JANUSZ DOBRZYŃSKI 0 95 722 69 37 [email protected]
Joanna Zalesiak była dla rywalek trudna do powstrzymania. Za nią znakomite Amerykanki La Tanya White i Tamika Whitmore.
Joanna Zalesiak była dla rywalek trudna do powstrzymania. Za nią znakomite Amerykanki La Tanya White i Tamika Whitmore. fot. Kazimierz Ligocki
Gdy po pierwszej połowie sobotniego meczu Ford Germaz ekstraklasy gorzowianki miały ośmiopunktową przewagę nad wielokrotnymi mistrzyniami Polski, można było wietrzyć sensację...

AZS PWSZ SOWOOD GORZÓW WLKP. - LOTOS GDYNIA 85:87 (28:19, 19:20, 12:21, 26:27).

AZS PWSZ SOWOOD GORZÓW WLKP. - LOTOS GDYNIA 85:87 (28:19, 19:20, 12:21, 26:27).

AZS PWSZ SOWOOD: Czarnecka 19, Żurowska 18, Kozdroń 14, Karpińska 11 i Ristić 3 oraz Zalesiak 13, Czubak 6 i Banaszkiewicz 1.
LOTOS: Whitmore 24, White 18, Pawlak 9, Veselowski 8 i Kobryn po 8 oraz Leciejewska 10, Joković 9, Anderson 1 i Rjukina 0.
Sędziowali: Dariusz Szczerba i Janusz Kiełbiński (obaj z Wrocławia). Widzów: 1.500.

Zanim rozpoczęła się gra, publiczność serdecznie powitała dwie Chinki - 25-letnią Mao Wenjing i 19-letnią Guang Xin, które w ub. tygodniu przyleciały do Gorzowa, by wzmocnić AZS PWSZ Sowood. Sam mecz rozpoczął się od celnych rzutów za trzy punkty Katariny Ristić i Justyny Żurowskiej. W 7 min gorzowianki prowadziły już 21:9, a po kontrze Katarzyny Czubak, już 25:12! W końcówce kwarty, dzięki kilku akcjom najlepszej na parkiecie Tamiki Whitmore, Lotos zmniejszył nieco straty, lecz nie na długo. Na początku drugiej kwarty znów sięgnęły one 12 punktów - było wówczas 35:23. Znakomicie spisywały się w tym okresie środkowa Joanna Czarnecka i 18-letnia Joanna Zalesiak. Pierwsza świetnie poczynała sobie w grze tyłem do kosza, druga natomiast kilka razy zaskoczyła niekonwencjonalnymi zagraniami rywalki, wśród których prym wiodły w tej fazie gry Magdalena Leciejewska i Monika Veselovski.

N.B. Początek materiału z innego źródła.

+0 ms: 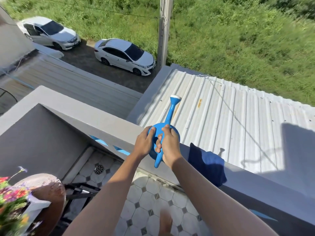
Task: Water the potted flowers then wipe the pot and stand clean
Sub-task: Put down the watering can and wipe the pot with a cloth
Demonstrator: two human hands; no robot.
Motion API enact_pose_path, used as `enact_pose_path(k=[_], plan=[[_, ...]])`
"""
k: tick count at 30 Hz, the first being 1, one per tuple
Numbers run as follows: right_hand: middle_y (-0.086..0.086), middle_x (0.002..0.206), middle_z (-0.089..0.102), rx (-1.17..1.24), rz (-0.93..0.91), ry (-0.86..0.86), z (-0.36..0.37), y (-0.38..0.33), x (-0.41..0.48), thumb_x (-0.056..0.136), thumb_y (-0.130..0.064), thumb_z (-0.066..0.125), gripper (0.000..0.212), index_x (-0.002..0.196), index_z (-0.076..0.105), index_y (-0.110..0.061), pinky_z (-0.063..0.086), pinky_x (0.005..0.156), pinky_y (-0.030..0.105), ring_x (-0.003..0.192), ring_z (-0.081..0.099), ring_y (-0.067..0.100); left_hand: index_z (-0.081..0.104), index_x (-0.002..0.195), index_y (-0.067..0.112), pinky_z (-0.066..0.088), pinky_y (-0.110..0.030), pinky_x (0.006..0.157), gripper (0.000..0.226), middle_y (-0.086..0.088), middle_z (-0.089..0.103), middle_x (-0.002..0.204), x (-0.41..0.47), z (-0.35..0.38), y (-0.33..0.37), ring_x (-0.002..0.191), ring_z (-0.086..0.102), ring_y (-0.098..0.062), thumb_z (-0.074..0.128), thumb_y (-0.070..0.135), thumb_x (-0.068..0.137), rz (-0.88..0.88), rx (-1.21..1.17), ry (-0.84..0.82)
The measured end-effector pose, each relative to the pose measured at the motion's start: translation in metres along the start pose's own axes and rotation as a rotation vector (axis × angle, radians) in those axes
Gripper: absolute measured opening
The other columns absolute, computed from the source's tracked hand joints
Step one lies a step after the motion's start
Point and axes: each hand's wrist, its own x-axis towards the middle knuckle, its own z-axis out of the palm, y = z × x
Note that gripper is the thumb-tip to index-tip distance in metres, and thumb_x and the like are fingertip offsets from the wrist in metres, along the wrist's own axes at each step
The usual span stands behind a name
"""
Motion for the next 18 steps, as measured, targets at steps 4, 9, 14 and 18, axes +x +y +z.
enact_pose_path(k=[4, 9, 14, 18], plan=[[0.004, 0.064, 0.046, -0.087, -0.01, -0.007, -0.004, -0.002, -0.002, 0.102, -0.042, 0.039, 0.037, 0.107, 0.055, -0.009, 0.042, 0.045, 0.029, 0.04, 0.042, 0.017, 0.062, 0.117, 0.024, 0.045, -0.031, 0.085, 0.042, 0.004, 0.067, 0.106, -0.001, 0.0, -0.001, 0.097, 0.061, -0.016, 0.03, 0.046, 0.102, -0.006, 0.01, 0.009], [0.011, 0.074, 0.064, -0.22, -0.015, -0.007, -0.018, -0.01, 0.002, 0.1, -0.036, 0.051, 0.028, 0.095, 0.063, -0.011, 0.062, 0.07, 0.047, 0.057, 0.065, 0.026, 0.059, 0.124, 0.022, 0.045, -0.032, 0.088, 0.042, 0.0, 0.067, 0.117, -0.004, -0.002, -0.003, 0.103, 0.061, -0.019, 0.034, 0.048, 0.101, -0.052, 0.02, 0.021], [0.019, 0.095, 0.072, -0.342, -0.019, -0.072, -0.034, -0.004, -0.002, 0.1, -0.032, 0.054, 0.023, 0.095, 0.066, -0.013, 0.062, 0.081, 0.043, 0.087, 0.074, 0.031, 0.054, 0.132, 0.017, 0.042, -0.03, 0.098, 0.045, -0.005, 0.06, 0.134, -0.008, -0.011, 0.005, 0.122, 0.055, -0.021, 0.038, 0.046, 0.1, -0.063, -0.009, 0.127], [0.011, 0.09, 0.069, -0.194, -0.163, 0.132, -0.122, -0.004, -0.027, 0.1, -0.027, 0.054, 0.019, 0.107, 0.063, -0.011, 0.057, 0.062, 0.028, 0.074, 0.069, 0.018, 0.053, 0.13, 0.018, 0.045, -0.033, 0.1, 0.046, -0.003, 0.057, 0.134, -0.038, 0.046, 0.068, 0.121, 0.055, -0.017, 0.04, 0.049, 0.099, 0.157, 0.077, 0.09]])
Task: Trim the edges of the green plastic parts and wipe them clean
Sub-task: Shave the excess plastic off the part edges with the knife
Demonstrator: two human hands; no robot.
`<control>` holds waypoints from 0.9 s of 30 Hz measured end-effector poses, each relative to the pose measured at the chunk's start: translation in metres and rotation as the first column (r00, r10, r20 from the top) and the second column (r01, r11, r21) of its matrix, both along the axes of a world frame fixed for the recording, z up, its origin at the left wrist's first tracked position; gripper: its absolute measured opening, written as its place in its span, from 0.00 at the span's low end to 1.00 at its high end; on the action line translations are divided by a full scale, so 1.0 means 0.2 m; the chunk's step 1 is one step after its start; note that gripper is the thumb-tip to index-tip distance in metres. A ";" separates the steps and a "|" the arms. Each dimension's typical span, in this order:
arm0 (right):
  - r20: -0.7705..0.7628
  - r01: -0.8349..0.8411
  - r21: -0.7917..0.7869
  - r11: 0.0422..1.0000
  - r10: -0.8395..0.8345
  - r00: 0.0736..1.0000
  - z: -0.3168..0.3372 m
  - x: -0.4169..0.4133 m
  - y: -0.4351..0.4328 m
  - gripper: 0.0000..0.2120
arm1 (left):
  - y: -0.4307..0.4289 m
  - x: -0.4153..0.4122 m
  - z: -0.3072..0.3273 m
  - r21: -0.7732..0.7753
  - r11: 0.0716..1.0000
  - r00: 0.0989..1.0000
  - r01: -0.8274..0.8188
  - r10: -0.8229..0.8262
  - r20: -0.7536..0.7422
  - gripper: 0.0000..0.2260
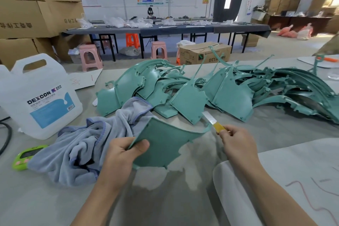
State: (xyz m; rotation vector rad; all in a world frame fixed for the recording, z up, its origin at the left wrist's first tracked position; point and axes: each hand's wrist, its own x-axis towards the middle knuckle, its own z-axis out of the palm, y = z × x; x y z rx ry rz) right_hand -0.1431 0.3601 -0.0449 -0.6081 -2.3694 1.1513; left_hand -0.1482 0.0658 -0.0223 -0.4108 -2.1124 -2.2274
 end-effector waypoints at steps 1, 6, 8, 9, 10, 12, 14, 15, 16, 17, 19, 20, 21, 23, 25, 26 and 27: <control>0.013 0.003 0.021 1.000 -0.004 1.000 0.00 0.00 0.00 0.09 | -0.01 0.00 0.00 0.023 1.000 1.000 -0.009 0.009 0.017 0.08; -0.086 -0.067 -0.160 0.985 0.053 0.995 0.03 0.05 0.00 0.10 | -0.01 -0.02 0.01 0.052 0.988 0.978 -0.142 0.132 0.162 0.09; -0.243 -0.257 -0.462 0.849 0.158 0.957 0.07 0.09 -0.05 0.10 | -0.01 -0.03 0.01 0.015 0.986 0.969 -0.167 0.162 0.187 0.08; -0.299 -0.354 -0.508 0.785 0.225 0.927 0.09 0.11 -0.07 0.10 | -0.01 -0.03 0.01 0.013 0.985 0.966 -0.172 0.166 0.199 0.08; -0.324 -0.424 -0.501 0.754 0.291 0.900 0.09 0.13 -0.11 0.10 | -0.01 -0.02 0.01 0.019 0.985 0.964 -0.172 0.164 0.210 0.08; -0.309 -0.468 -0.470 0.748 0.357 0.881 0.09 0.16 -0.16 0.12 | -0.01 -0.02 0.01 0.033 0.986 0.962 -0.166 0.154 0.224 0.09; -0.254 -0.426 -0.425 0.799 0.347 0.903 0.08 0.16 -0.18 0.14 | 0.00 -0.02 0.02 0.040 0.986 0.962 -0.161 0.148 0.228 0.10; -0.228 -0.402 -0.406 0.821 0.334 0.914 0.07 0.15 -0.18 0.14 | 0.00 -0.02 0.02 0.043 0.986 0.961 -0.161 0.147 0.236 0.09; -0.211 -0.377 -0.392 0.839 0.317 0.925 0.07 0.14 -0.17 0.14 | -0.01 -0.02 0.02 0.053 0.986 0.957 -0.161 0.143 0.251 0.09; -0.201 -0.352 -0.381 0.855 0.295 0.934 0.07 0.13 -0.16 0.13 | -0.01 -0.02 0.02 0.070 0.985 0.952 -0.159 0.134 0.274 0.09; -0.176 -0.288 -0.346 0.893 0.240 0.955 0.06 0.11 -0.13 0.13 | -0.03 -0.03 0.03 0.094 0.983 0.937 -0.156 0.118 0.329 0.11; -0.154 -0.246 -0.326 0.913 0.206 0.966 0.06 0.10 -0.11 0.13 | -0.04 -0.04 0.03 0.104 0.981 0.927 -0.161 0.114 0.358 0.12; -0.118 -0.192 -0.296 0.936 0.164 0.979 0.06 0.09 -0.09 0.12 | -0.05 -0.05 0.03 0.123 0.978 0.917 -0.169 0.109 0.384 0.12; -0.013 -0.068 -0.157 0.985 0.067 0.998 0.05 0.08 -0.04 0.10 | -0.06 -0.06 0.03 0.172 0.969 0.904 -0.179 0.093 0.418 0.10; 0.082 0.037 0.025 0.999 -0.039 0.996 0.04 0.08 0.01 0.11 | -0.07 -0.06 0.03 0.205 0.961 0.891 -0.189 0.080 0.446 0.07; 0.103 0.070 0.074 0.995 -0.077 0.992 0.04 0.08 0.03 0.11 | -0.07 -0.06 0.03 0.221 0.955 0.887 -0.196 0.076 0.456 0.07; 0.106 0.084 0.081 0.993 -0.093 0.990 0.04 0.08 0.04 0.11 | -0.07 -0.06 0.03 0.235 0.950 0.883 -0.205 0.076 0.462 0.07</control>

Fatalny dla akademiczek okazał się początek trzeciej kwarty, kiedy to Lotos zdobył 14 pkt., a one... 1. Z ośmiopunktowej przewagi gorzowianek, zrobiło się więc 53:48 dla Lotosu... - W przerwie powiedziałyśmy sobie: albo ruszymy teraz, albo przegramy ten mecz - przyznała później Ewelina Kobryn. - Zagrałyśmy z ,,zębem'', obejmując po raz pierwszy prowadzenie przy stanie 49:48.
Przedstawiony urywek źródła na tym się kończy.